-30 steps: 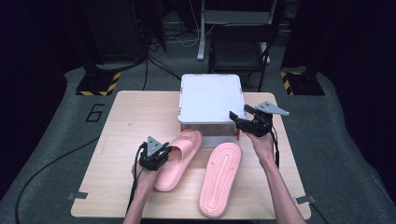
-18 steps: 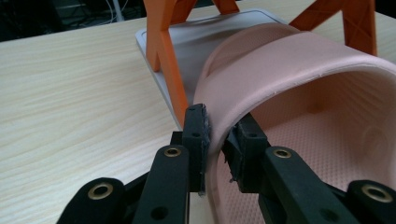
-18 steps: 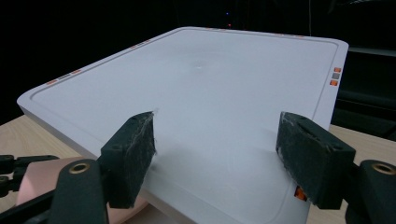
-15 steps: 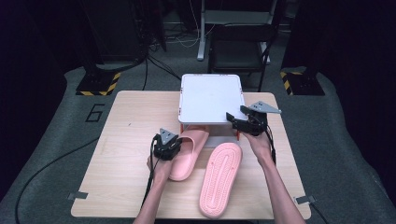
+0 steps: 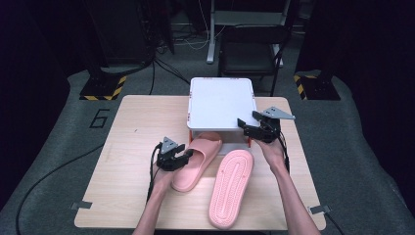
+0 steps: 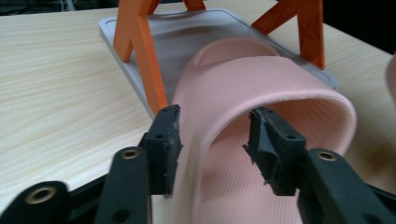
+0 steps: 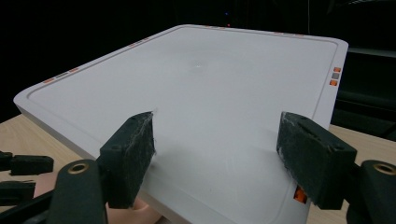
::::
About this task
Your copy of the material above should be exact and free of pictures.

Worked solution
-30 steps: 
-18 steps: 
-18 steps: 
-15 steps: 
+0 steps: 
+0 steps: 
+0 steps: 

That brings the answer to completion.